Editor’s Note: This is the first story of a four-part series about individuals who made a difference in our world and also left a positive and lasting impression on the author. The remaining three articles will appear in this newspaper on succeeding Mondays.


Special Contributor

His name was “Rabbit.”

A number of years ago this writer discovered certain individuals can make a lasting, positive impression.

These persons do not have to be popular or noteworthy in a history book. The personality to be discussed in today’s story, was an individual, who never reached for the glitter of Hollywood nor walked the political halls in Austin or Washington, D.C. Here’s the story — I never knew his real name - only his nickname, “Rabbit.”

He was the man, who racked pool balls in the pool hall in Waco in the late 1940s and early 1950s. Rabbit also shined shoes, and greeted customers, when they entered the dingy pool hall, located on an alley in downtown Waco, between Austin and Franklin Avenues.

This was during the time that pool halls were not the best places for one to visit, and pool tables were a “no-no” on the Baylor University campus.
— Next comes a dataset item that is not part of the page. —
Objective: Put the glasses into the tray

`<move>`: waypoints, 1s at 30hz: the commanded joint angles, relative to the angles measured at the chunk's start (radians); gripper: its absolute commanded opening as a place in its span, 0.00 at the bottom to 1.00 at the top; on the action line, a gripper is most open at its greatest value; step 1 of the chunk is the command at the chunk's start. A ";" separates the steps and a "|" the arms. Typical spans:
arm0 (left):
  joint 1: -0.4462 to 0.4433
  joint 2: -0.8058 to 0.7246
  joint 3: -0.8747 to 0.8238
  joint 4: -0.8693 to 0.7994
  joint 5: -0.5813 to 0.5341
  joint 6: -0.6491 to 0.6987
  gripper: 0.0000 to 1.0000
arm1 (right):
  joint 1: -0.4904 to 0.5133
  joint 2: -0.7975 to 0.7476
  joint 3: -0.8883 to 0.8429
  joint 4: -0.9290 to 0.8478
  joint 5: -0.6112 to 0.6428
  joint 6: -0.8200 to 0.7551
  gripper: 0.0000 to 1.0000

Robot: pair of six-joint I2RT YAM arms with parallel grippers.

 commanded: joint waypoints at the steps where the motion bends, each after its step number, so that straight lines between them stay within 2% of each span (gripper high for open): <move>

It’s different today.

One can find pool tables in student centers on university campuses, in homes and other places one would never associate a pool table being located a half-century ago.

The first time this writer visited the Waco pool hall was with some college buddies. As we walked up the alley, I thought, “Where in the world are these guys taking me?”

Once inside, I quickly discovered a congenial atmosphere with numerous Baylor students in attendance. Except for the lights glaring over the pool tables, the large room was dimly lighted.

As we entered the door, a small Black man greeted us, inquiring if we wanted him to “rack ‘em?” One of my buddies quickly responded, “Rack ‘em,. Rabbit.”

We paid Rabbit the prescribed game fee, and I was soon playing my first pool game in Waco. As time went by, I became better acquainted with Rabbit. He was a personable individual, always smiling, polite and really knew the “in’s and out’s” of pool.

Rabbit could place the fifteen balls in the triangular wooden rack in record time. He would shove the racked pool balls with precision to the designated spot on the table. Then he would give the rack a snap with his wrist so the pool balls would hit the rack’s sides with a loud click that could be heard over the entire room.

One could surmise Rabbit had performed this job for many years. He also had the knack to cause a shoe shine rag to pop with authority.

The last time I saw Rabbit was about a week prior to my May graduation in 1950. I had wanted to do a feature story on him for the Baylor student newspaper, The Daily Lariat; however, as things turned out I never wrote the story. Although the story would center around a pool hall, I visualized it as a human interest story about Rabbit. I was hopeful the student newspaper faculty advisor would give his approval.

Rabbit had such a positive philosophy about life. I thought he would be excellent feature material. Rabbit never attended college, and probably never graduated from high school. He loved life, and he made a contribution with his glowing personality and his interest in mankind. However, my upcoming graduation and obtaining a job on a newspaper, overshadowed my ever asking the faculty advisor for his approval.

Following my last pool game, I advised Rabbit I would be graduating, but I would return whenever I might be in Waco. That time never came.

Three years later on May 11, 1953, the pool hall was destroyed in the tragic Waco tornado. Rabbit was among the 114 individuals killed that fateful day.

To quote from The Dallas Morning News issue of May 14, 1953 -

“The digging by Wednesday afternoon had carried workers to the backs of the buildings, to the pool hall which opened into a wide alley between Austin and Franklin Avenues ….”

Rabbit’s lifeless body was found in the demolished pool hall.

Another story listed the fatalities. And there was Rabbit’s name - listed with only the name of “Rabbit.” Apparently the news sources did not know his real name.

Perhaps Rabbit is still “rackin ‘em”, but this time in that “Great Pool Hall in the Sky.”

Rabbit, please forgive me for never writing that feature story - it may have won a Pulitzer Prize.

Dr. Chilton is a retired journalist/educator, who lives in Stephenville. He occasionally writes for this newspaper.